Your goal: All records, minus the pictures: write them out exactly.

Recorded data:
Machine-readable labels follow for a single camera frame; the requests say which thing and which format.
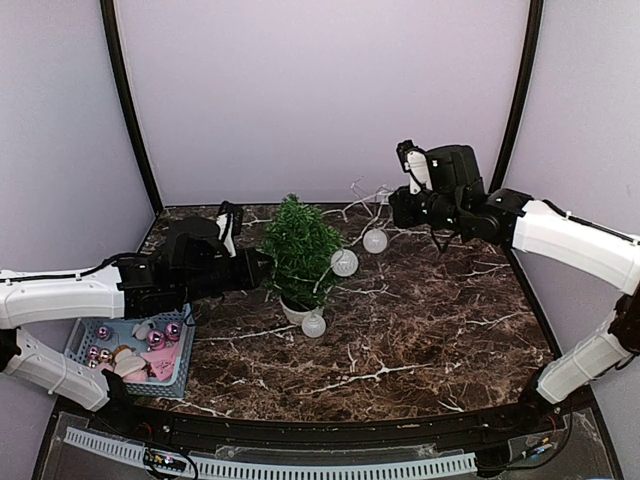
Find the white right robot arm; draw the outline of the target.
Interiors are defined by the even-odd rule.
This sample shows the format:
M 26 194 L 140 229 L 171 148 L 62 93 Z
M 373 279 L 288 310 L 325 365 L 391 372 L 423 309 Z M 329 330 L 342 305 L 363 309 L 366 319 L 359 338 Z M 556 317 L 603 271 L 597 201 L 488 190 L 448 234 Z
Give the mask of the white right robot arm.
M 568 353 L 536 373 L 510 413 L 521 434 L 534 432 L 549 407 L 639 355 L 639 239 L 581 219 L 549 200 L 512 189 L 484 190 L 474 150 L 448 145 L 424 150 L 410 140 L 396 154 L 409 183 L 389 197 L 401 229 L 427 225 L 462 241 L 481 240 L 552 259 L 615 287 L 611 316 Z

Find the small green christmas tree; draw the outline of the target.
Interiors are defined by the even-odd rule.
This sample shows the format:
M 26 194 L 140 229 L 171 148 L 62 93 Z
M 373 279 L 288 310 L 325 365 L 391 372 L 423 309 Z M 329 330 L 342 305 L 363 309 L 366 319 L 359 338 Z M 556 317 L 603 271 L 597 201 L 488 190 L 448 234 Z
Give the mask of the small green christmas tree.
M 306 316 L 323 311 L 329 292 L 341 282 L 331 258 L 343 243 L 318 207 L 294 193 L 284 197 L 265 227 L 261 251 L 274 261 L 266 288 L 279 299 L 290 323 L 300 326 Z

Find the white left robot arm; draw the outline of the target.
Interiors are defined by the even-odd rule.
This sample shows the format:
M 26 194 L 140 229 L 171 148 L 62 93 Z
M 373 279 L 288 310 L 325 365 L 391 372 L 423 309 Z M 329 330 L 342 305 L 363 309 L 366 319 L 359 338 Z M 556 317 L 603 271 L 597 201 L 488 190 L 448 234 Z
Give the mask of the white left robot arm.
M 214 219 L 192 216 L 171 224 L 150 253 L 115 254 L 85 270 L 1 273 L 1 371 L 97 412 L 120 436 L 141 427 L 124 379 L 100 373 L 43 344 L 25 326 L 78 318 L 138 320 L 180 311 L 227 292 L 253 290 L 274 260 L 238 248 L 244 210 L 223 202 Z

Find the white ball string lights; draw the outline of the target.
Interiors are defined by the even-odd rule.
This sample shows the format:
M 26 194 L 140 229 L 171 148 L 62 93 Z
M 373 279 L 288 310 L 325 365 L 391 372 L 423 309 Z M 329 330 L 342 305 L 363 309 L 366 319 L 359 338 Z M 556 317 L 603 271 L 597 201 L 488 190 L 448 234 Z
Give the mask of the white ball string lights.
M 355 196 L 355 199 L 341 209 L 331 210 L 331 213 L 339 213 L 344 220 L 348 221 L 347 212 L 355 207 L 362 206 L 366 212 L 369 213 L 370 220 L 375 223 L 379 218 L 379 214 L 374 214 L 369 209 L 370 204 L 377 204 L 379 207 L 387 204 L 387 197 L 391 194 L 391 189 L 386 185 L 379 186 L 373 193 L 367 193 L 363 188 L 359 186 L 360 179 L 355 180 L 350 189 Z M 314 289 L 317 289 L 320 285 L 320 281 L 323 280 L 329 273 L 336 274 L 340 279 L 344 279 L 354 275 L 359 267 L 359 259 L 357 255 L 351 250 L 351 247 L 356 245 L 367 231 L 367 227 L 364 227 L 360 233 L 360 236 L 345 246 L 339 248 L 331 257 L 329 267 L 325 270 L 321 278 L 316 282 Z M 301 320 L 302 333 L 309 338 L 316 339 L 323 336 L 327 329 L 327 322 L 323 317 L 324 307 L 316 307 L 309 313 L 305 314 Z

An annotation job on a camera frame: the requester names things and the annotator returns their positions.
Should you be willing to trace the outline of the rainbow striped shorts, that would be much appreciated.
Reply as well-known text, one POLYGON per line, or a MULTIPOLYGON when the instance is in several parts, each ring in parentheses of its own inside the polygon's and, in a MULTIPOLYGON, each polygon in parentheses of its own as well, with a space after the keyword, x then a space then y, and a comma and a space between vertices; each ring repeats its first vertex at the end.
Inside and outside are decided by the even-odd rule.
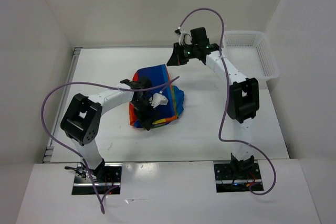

Expected answer:
Machine-readable labels follow for a single camera frame; the requests say which thing and which format.
Find the white right robot arm; draw the outline of the target.
Interiors are defined by the even-odd rule.
This sample shows the format:
M 26 194 L 140 229 L 171 148 L 62 93 Z
M 373 279 L 288 310 L 325 365 L 391 372 L 423 309 Z M 329 330 L 342 305 L 363 309 L 366 319 L 359 338 Z M 556 317 L 603 271 L 597 201 L 488 190 L 448 234 Z
Give the mask of the white right robot arm.
M 568 353 L 536 373 L 510 413 L 521 434 L 534 432 L 549 407 L 639 355 L 639 239 L 581 219 L 549 200 L 512 189 L 484 190 L 474 150 L 448 145 L 424 150 L 410 140 L 396 154 L 409 183 L 389 197 L 401 229 L 427 225 L 462 241 L 481 240 L 552 259 L 615 287 L 611 316 Z

Find the small green christmas tree; draw the outline of the target.
Interiors are defined by the even-odd rule.
This sample shows the format:
M 26 194 L 140 229 L 171 148 L 62 93 Z
M 373 279 L 288 310 L 325 365 L 391 372 L 423 309 Z M 329 330 L 342 305 L 363 309 L 366 319 L 359 338 Z M 556 317 L 603 271 L 597 201 L 488 190 L 448 234 Z
Give the mask of the small green christmas tree.
M 306 316 L 323 311 L 329 292 L 341 282 L 331 258 L 343 243 L 318 207 L 294 193 L 284 197 L 265 227 L 261 251 L 274 261 L 266 288 L 279 299 L 290 323 L 300 326 Z

Find the white left robot arm; draw the outline of the target.
Interiors are defined by the even-odd rule.
This sample shows the format:
M 26 194 L 140 229 L 171 148 L 62 93 Z
M 373 279 L 288 310 L 325 365 L 391 372 L 423 309 Z M 329 330 L 342 305 L 363 309 L 366 319 L 359 338 Z M 556 317 L 603 271 L 597 201 L 488 190 L 448 234 Z
Give the mask of the white left robot arm.
M 214 219 L 192 216 L 171 224 L 150 253 L 115 254 L 85 270 L 1 273 L 1 371 L 97 412 L 120 436 L 141 427 L 124 379 L 100 373 L 43 344 L 25 326 L 78 318 L 138 320 L 180 311 L 227 292 L 253 290 L 274 260 L 238 248 L 244 210 L 223 202 Z

Find the white ball string lights; draw the outline of the target.
Interiors are defined by the even-odd rule.
This sample shows the format:
M 26 194 L 140 229 L 171 148 L 62 93 Z
M 373 279 L 288 310 L 325 365 L 391 372 L 423 309 Z M 329 330 L 342 305 L 363 309 L 366 319 L 359 338 Z M 556 317 L 603 271 L 597 201 L 488 190 L 448 234 Z
Give the mask of the white ball string lights.
M 355 196 L 355 199 L 341 209 L 331 210 L 331 213 L 339 213 L 344 220 L 348 221 L 347 212 L 355 207 L 362 206 L 366 212 L 369 213 L 370 220 L 375 223 L 379 218 L 379 214 L 374 214 L 369 209 L 370 204 L 377 204 L 379 207 L 387 204 L 387 197 L 391 194 L 391 189 L 386 185 L 379 186 L 373 193 L 367 193 L 363 188 L 359 186 L 360 179 L 355 180 L 350 189 Z M 314 289 L 317 289 L 320 285 L 320 281 L 323 280 L 329 273 L 336 274 L 340 279 L 344 279 L 354 275 L 359 267 L 359 259 L 357 255 L 351 250 L 351 247 L 356 245 L 367 231 L 367 227 L 364 227 L 360 233 L 360 236 L 345 246 L 339 248 L 331 257 L 329 267 L 325 270 L 321 278 L 316 282 Z M 301 320 L 302 333 L 309 338 L 316 339 L 323 336 L 327 329 L 327 322 L 323 317 L 324 307 L 316 307 L 309 313 L 305 314 Z

An annotation job on a camera frame: the requester names things and the annotator returns their positions.
Should you be willing to trace the outline of the rainbow striped shorts, that would be much appreciated.
Reply as well-known text, one POLYGON per line, or a MULTIPOLYGON when the instance is in several parts, each ring in parentheses of its own inside the polygon's and, in a MULTIPOLYGON, each polygon in parentheses of its own as well, with a space after the keyword, x then a space then y, and a comma and a space between vertices; each ring repeats its first vertex at the end.
Inside and outside are decided by the even-odd rule.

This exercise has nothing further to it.